Mit der Aktion 'Light up the Night for ME!' sollen am 12. Mai Politik und Öffentlichkeit für die prekäre medizinische und sozialstaatliche Situation von ME-Patientinnen und Patienten sensibilisiert werden

von Esther Zangger
am
Église de Môtier, Vully / Foto: Verena Studer

Mit der Aktion 'Light up the Night for ME!' sollen am 12. Mai Politik und Öffentlichkeit für die prekäre medizinische und sozialstaatliche Situation von ME-Patientinnen und Patienten sensibilisiert werden

Am 12. Mai erstrahlen weltweit zum neunundzwanzigsten, in der Schweiz zum zweiten Mal öffentliche Gebäude und Sehenswürdigkeiten in der Awareness-Farbe Blau. Die Aktion 'LightUpTheNight4ME!' setzt sich dafür ein, Betroffenen der schweren neuroimmunologischen Erkrankung ME (Myalgische Enzephalomyelitis) Gehör zu verschaffen, da viele Betroffene nicht mehr in der Lage sind, selbst auf ihre Situation aufmerksam zu machen.

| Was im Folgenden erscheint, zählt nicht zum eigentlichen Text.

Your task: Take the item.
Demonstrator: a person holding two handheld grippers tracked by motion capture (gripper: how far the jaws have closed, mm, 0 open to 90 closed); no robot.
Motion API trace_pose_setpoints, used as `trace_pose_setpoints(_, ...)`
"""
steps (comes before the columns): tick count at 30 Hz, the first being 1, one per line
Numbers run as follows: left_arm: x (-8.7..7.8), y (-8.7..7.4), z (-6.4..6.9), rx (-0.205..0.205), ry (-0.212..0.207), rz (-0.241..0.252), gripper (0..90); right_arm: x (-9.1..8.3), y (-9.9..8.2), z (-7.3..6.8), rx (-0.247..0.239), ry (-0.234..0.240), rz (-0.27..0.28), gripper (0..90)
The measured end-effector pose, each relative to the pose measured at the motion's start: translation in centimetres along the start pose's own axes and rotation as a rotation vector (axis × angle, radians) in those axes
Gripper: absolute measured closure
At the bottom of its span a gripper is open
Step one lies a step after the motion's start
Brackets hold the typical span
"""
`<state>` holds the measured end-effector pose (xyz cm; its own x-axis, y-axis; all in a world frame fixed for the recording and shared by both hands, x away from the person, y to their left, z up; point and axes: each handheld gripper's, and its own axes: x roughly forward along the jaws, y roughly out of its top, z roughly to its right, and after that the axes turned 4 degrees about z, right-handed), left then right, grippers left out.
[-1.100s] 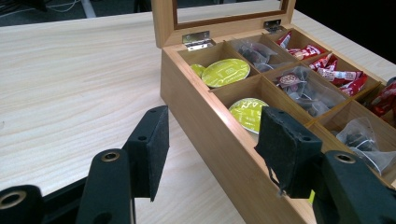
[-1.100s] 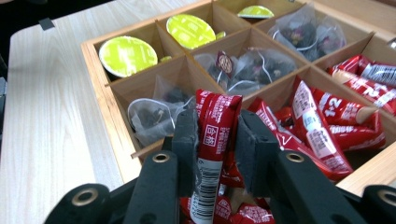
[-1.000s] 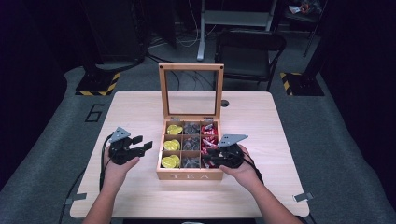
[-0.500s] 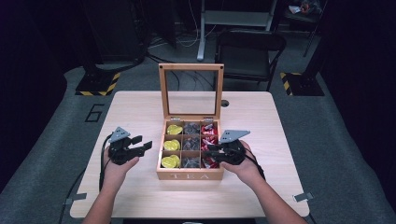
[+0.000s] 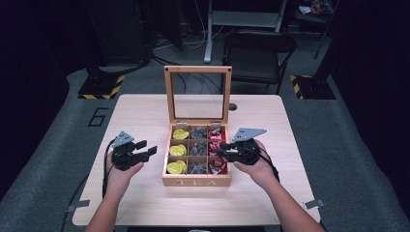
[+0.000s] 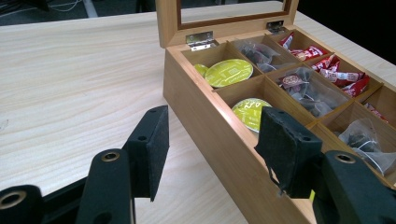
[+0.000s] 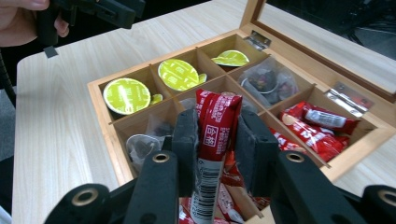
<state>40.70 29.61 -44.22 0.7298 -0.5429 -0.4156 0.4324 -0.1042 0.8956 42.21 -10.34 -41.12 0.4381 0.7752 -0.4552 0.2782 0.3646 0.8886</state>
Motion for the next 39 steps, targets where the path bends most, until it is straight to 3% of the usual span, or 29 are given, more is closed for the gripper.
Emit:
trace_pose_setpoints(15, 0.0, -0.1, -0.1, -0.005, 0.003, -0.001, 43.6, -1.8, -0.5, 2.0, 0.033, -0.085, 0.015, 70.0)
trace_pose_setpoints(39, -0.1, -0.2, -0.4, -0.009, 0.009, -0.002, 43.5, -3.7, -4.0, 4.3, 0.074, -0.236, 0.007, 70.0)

--- > Auch für die Region Murten werden noch Mitwirkende gesucht <---

Dringender politischer Handlungsbedarf

An der Aktion engagieren sich Menschen weltweit für eine Verbesserung der medizinischen Versorgung und dringend benötigte Forschungsförderung. Prof. Dr. med. Carmen Scheibenbogen leitet am Institut für Medizinische Immunologie (IMI) an der Berliner Charité wegweisende ME/CFS-Forschung. Die Schweiz hinkt Jahrzehnte hinterher, benötigt mit inzwischen ungefähr 60’000 Betroffenen (die Dunkelziffer ist schwer zu bestimmen) jedoch dringend mindestens ein grosses Kompetenzzentrum mit stationären Langzeitaufnahme-Möglichkeiten für ME-Patientinnen und -Patienten.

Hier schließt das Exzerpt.